• [Exercise details]:
Print each line of the listing once more, precisely as given.
::::
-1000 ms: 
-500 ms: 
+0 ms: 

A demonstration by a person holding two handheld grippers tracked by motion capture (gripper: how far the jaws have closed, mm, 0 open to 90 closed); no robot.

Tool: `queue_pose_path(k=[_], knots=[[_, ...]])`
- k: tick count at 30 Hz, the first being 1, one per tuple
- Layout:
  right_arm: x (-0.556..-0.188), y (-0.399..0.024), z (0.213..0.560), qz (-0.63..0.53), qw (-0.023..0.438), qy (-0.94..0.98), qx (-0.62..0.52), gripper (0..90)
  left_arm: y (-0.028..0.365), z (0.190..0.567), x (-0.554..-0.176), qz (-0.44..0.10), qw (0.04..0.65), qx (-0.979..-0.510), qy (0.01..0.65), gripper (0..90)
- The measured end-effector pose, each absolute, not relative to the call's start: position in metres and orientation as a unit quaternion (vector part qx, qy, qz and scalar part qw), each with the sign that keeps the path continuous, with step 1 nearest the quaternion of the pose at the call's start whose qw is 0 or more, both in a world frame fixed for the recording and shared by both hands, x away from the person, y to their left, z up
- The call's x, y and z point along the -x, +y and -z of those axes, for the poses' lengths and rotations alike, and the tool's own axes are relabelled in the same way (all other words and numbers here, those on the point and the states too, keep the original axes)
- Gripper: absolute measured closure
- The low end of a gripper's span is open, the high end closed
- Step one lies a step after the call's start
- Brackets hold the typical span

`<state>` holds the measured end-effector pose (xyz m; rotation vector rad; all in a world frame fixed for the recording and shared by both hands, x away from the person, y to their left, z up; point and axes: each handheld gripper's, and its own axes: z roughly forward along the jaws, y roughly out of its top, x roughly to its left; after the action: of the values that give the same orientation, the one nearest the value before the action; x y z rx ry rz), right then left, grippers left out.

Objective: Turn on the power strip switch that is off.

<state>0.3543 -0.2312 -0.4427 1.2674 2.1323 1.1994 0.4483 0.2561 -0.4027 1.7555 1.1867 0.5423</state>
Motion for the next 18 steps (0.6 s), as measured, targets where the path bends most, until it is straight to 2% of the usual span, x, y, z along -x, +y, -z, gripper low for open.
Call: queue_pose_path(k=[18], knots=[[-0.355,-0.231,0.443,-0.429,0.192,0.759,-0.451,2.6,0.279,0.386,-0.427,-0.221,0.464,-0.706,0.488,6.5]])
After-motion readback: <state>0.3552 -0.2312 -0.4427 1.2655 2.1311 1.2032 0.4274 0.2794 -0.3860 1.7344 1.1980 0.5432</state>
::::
• [Exercise response]:
-1000 ms: 
-500 ms: 
+0 ms: 

A demonstration by a person holding two handheld grippers tracked by motion capture (gripper: how far the jaws have closed, mm, 0 open to 90 closed); no robot.

Tool: `queue_pose_path(k=[_], knots=[[_, ...]])`
- k: tick count at 30 Hz, the first being 1, one per tuple
- Layout:
  right_arm: x (-0.556..-0.188), y (-0.399..0.024), z (0.213..0.560), qz (-0.63..0.53), qw (-0.023..0.438), qy (-0.94..0.98), qx (-0.62..0.52), gripper (0..90)
  left_arm: y (-0.028..0.365), z (0.190..0.567), x (-0.554..-0.176), qz (-0.44..0.10), qw (0.04..0.65), qx (-0.979..-0.510), qy (0.01..0.65), gripper (0..90)
- The measured end-effector pose, each absolute, not relative to the call's start: position in metres and orientation as a unit quaternion (vector part qx, qy, qz and scalar part qw), each with the sign that keeps the path continuous, with step 1 nearest the quaternion of the pose at the call's start whose qw is 0 or more, both in a world frame fixed for the recording and shared by both hands, x away from the person, y to their left, z up
- The call's x, y and z point along the -x, +y and -z of those axes, for the poses' lengths and rotations alike, and the tool's own axes are relabelled in the same way (all other words and numbers here, those on the point and the states too, keep the original axes)
- Gripper: absolute measured closure
- The low end of a gripper's span is open, the high end closed
- Step one lies a step after the call's start
- Brackets hold the typical span

`<state>` holds the measured end-effector pose (xyz m; rotation vector rad; all in a world frame fixed for the recording and shared by both hands, x away from the person, y to their left, z up; point and axes: each handheld gripper's, and its own axes: z roughly forward along the jaws, y roughly out of its top, x roughly to its left; after the action: of the values that give the same orientation, the one nearest the value before the action; x y z rx ry rz), right then left, grippers left out.

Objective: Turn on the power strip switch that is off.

<state>0.3543 -0.2312 -0.4427 1.2674 2.1323 1.1994 0.4483 0.2561 -0.4027 1.7555 1.1867 0.5423</state>
Motion for the next 18 steps (0.6 s), as measured, targets where the path bends most, until it is straight to 2% of the usual span, x, y, z along -x, +y, -z, gripper low for open.
Call: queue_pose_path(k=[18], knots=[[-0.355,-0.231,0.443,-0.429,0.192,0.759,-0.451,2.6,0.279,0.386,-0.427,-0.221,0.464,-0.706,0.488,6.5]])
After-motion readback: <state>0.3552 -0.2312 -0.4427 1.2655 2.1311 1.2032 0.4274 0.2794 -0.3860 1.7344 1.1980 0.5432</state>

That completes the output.